Peter Jackson didn’t invent the eccentric woods-dwelling wizard Radagast the Brown and the cutsey and cuddly Disneyesque birds and animals that go with him for the The Hobbit movies. He just went to town with it. Radagast is a Tolkien creation. His original name, Aiwendil, means “Bird-friend” and Tolkien made him the wizard in charge of protecting Middle Earth’s flora and fauna. Terry Pratchett is obviously up on his Tolkien lore and makes use of it in his Discworld novels. So I got to think Sir Terry had Radagast in mind when he came up with Mustrum Ridcully, the Archchancellor of Unseen University:
Unseen University had had many different kinds of Archchancellor over the years. Big ones, small ones, cunning ones, slightly insane ones, extremely insane ones---they’d come, they’d served, in some cases not long enough for anyone to be able to complete the official painting to be hung in the Great Hall, and they’d died. The senior wizard in a world of magic has the same prospects of long-term employment as a pogo stick tester in a minefield.
However, from the Bursar’s point of view this didn’t really have to matter. The name might change occasionally, but what did matter was that there always was an Archchancellor and the Archchancellor’s most important job, as the Bursar saw it, was to sign things, preferably, from the Bursar’s point of view, without reading them first.
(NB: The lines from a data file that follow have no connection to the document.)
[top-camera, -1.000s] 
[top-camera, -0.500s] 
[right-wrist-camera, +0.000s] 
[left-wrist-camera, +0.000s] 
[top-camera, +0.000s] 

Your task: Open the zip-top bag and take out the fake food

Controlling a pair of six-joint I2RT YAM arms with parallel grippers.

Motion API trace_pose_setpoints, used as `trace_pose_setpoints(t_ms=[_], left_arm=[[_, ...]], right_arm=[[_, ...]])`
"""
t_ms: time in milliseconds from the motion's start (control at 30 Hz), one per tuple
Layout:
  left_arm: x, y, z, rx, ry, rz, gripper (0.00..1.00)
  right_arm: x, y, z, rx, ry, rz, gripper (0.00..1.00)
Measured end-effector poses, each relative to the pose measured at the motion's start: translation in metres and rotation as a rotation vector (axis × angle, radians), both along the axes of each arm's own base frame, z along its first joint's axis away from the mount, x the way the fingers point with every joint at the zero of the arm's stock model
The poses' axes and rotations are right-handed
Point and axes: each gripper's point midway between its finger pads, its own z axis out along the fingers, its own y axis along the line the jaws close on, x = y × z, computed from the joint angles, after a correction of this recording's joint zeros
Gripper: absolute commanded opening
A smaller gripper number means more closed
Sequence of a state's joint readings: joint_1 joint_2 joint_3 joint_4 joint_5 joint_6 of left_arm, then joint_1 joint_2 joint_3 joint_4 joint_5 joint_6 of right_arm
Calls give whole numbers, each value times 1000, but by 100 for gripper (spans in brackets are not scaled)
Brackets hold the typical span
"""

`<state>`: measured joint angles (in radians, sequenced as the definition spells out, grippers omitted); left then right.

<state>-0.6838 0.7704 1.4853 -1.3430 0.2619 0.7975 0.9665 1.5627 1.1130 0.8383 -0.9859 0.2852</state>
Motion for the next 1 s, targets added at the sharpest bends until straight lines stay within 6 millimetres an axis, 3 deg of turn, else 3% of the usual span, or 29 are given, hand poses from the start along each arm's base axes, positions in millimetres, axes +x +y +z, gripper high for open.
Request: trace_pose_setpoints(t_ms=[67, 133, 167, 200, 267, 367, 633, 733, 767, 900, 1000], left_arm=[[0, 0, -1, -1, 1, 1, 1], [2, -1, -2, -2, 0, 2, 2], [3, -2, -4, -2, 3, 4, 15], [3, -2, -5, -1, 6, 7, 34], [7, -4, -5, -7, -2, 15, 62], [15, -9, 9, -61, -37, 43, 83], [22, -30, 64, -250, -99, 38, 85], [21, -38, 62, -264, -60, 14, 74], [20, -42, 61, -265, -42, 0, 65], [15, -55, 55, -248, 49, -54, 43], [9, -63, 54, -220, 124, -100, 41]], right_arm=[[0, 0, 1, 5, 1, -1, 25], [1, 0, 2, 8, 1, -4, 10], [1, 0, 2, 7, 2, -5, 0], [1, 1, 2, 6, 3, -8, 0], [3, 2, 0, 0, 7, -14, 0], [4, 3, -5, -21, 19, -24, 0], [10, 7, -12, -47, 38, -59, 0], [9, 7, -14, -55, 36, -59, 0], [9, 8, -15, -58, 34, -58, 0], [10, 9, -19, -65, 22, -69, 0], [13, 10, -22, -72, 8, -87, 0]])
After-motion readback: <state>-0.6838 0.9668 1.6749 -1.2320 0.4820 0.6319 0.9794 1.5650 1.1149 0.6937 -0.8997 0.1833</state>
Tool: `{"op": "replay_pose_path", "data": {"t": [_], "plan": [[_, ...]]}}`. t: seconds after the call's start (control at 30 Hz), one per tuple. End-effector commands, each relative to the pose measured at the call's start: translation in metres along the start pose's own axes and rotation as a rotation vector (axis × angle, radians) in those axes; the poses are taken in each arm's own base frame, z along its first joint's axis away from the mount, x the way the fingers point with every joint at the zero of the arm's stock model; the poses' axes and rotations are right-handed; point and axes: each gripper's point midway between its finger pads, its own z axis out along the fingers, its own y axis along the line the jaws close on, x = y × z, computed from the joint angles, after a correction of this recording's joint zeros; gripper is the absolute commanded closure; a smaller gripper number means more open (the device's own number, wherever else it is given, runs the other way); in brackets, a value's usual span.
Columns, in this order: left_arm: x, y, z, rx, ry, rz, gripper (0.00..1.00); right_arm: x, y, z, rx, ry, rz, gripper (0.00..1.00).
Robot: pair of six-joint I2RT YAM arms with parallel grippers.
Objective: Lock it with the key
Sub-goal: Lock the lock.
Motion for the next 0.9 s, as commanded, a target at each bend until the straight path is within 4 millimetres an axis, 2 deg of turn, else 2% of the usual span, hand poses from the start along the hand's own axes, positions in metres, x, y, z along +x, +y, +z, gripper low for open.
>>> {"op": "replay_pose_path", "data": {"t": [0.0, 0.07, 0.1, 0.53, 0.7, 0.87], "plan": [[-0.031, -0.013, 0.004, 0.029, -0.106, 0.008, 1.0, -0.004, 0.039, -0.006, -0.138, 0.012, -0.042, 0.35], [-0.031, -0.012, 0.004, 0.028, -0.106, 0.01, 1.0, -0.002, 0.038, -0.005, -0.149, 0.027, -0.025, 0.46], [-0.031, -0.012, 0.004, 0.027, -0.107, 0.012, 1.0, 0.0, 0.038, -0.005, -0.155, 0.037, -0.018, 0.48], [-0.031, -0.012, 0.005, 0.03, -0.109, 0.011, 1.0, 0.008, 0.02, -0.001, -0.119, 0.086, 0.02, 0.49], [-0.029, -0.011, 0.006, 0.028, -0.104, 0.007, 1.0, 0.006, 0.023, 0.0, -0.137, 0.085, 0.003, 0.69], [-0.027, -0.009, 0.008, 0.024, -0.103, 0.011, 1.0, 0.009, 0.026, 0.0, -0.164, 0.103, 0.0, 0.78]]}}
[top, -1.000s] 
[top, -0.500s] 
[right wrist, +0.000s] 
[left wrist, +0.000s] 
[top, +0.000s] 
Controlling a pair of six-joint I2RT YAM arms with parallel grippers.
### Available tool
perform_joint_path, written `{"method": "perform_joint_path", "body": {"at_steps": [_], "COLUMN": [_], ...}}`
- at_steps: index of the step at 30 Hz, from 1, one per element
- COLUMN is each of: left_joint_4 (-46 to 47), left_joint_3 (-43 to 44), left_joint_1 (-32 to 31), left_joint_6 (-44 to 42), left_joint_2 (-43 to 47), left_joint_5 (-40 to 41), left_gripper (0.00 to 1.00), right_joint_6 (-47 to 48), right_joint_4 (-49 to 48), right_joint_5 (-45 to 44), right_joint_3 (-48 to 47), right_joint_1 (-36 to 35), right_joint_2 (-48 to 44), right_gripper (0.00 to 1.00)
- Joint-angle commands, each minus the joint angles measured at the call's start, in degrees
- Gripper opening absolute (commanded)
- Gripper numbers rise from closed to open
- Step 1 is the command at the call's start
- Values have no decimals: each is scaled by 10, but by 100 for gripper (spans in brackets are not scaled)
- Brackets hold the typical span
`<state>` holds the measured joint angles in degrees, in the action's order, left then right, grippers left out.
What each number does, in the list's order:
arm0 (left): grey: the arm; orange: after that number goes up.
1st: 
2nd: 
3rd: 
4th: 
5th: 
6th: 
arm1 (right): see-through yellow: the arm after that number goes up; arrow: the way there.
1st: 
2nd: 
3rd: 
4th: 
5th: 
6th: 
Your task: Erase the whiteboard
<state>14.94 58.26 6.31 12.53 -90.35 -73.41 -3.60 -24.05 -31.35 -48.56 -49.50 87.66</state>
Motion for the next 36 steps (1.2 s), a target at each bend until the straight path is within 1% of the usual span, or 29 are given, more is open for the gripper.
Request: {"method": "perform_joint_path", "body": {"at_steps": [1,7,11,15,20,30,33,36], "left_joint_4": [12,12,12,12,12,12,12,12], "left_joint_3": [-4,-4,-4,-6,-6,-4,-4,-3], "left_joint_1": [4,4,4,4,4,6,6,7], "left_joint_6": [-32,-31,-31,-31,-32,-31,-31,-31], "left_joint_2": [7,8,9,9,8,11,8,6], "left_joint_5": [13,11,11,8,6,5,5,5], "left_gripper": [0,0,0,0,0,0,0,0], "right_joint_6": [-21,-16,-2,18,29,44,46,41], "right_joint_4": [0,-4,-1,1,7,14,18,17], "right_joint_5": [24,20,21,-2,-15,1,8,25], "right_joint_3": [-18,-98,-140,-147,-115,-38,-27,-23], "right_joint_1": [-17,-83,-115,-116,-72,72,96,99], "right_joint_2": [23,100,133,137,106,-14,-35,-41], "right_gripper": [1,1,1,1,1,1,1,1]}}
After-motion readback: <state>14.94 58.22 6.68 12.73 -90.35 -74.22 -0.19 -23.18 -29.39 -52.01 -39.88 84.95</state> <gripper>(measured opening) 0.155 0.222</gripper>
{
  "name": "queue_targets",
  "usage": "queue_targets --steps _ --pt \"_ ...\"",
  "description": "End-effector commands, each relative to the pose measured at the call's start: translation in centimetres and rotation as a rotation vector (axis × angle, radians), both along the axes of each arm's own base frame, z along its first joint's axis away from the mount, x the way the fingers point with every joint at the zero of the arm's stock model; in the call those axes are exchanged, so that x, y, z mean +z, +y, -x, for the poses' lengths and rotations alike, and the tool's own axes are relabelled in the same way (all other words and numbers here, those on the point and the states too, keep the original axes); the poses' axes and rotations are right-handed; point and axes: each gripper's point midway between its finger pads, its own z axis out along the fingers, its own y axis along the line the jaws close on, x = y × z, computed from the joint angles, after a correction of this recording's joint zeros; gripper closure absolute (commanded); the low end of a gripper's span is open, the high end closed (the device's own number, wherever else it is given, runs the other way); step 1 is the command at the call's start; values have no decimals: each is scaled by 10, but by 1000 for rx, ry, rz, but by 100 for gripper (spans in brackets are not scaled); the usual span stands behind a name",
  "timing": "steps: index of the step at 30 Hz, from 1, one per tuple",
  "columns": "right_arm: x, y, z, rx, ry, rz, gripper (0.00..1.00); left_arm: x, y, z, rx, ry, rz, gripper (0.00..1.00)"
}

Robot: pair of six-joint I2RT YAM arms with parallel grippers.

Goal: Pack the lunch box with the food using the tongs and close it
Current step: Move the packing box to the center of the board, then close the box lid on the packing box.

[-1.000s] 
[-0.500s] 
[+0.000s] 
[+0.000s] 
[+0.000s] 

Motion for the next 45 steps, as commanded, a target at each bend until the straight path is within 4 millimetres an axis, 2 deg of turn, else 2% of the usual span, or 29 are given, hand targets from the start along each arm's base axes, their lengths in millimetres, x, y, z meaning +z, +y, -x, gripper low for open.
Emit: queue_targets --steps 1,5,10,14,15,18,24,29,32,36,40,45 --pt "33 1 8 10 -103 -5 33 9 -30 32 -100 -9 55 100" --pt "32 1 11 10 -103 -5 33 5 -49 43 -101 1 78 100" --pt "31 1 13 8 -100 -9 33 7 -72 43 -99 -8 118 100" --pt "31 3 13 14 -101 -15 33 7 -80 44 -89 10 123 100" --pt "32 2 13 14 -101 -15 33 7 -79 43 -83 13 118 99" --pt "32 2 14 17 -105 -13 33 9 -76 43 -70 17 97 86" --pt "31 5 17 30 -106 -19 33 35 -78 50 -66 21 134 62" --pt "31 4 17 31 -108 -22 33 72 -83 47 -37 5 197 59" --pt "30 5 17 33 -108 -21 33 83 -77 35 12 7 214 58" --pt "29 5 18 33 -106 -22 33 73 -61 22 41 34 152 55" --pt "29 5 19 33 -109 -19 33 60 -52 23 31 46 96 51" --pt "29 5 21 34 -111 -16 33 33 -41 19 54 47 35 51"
This one was different. For one thing, he was hardly ever in, except to change out of his muddy clothes. And he shouted at people. Usually at the Bursar.
And yet, at the time, it had seemed a really good idea to select an Archchancellor who hadn’t set foot in the University in forty years.
There had been so much in-fighting between the various orders of wizardry in recent years that, just for once, the senior wizards had agreed that what the University needed was a period of stability, so that they could get on with their intriguing and scheming in peace and quiet for a few months. A search of the records turned up Ridcully the Brown who, after becoming a Seventh Level Mage at the incredibly young age of twenty-seven, had quit the University in order to look after the family’s estates deep in the country.
He looked ideal.
“Just the chap,” they all said. “Clean sweep. New broom. A country wizard. Back to the thingumajigs, the roots of wizardry. Jolly old boy with a pipe and twinkly eyes. Sort of chap who can tell one herb from another, roams the high forest with every beast his brother kind of thing. Sleeps under the stars, like as not. Knows what the wind is saying, we shouldn’t wonder. Got a name for all the trees, you can bank on it. Speaks to the birds, too.”
A messenger had been sent. Ridcully the Brown had sighed, cursed a bit, found his staff in the kitchen garden where it had been supporting a scarecrow, and had set out.
“And if he’s any problem,” the wizards had added, in the privacy of their own heads, “anyone who talks to trees should be no trouble to get rid of.”
And then he’d arrived, and it turned out that Ridcully the Brown did speak to the birds. In fact, he shouted at birds, and what he normally shouted was, “Winged you, yer bastard!” ---from Moving Pictures by Terry Pratchett.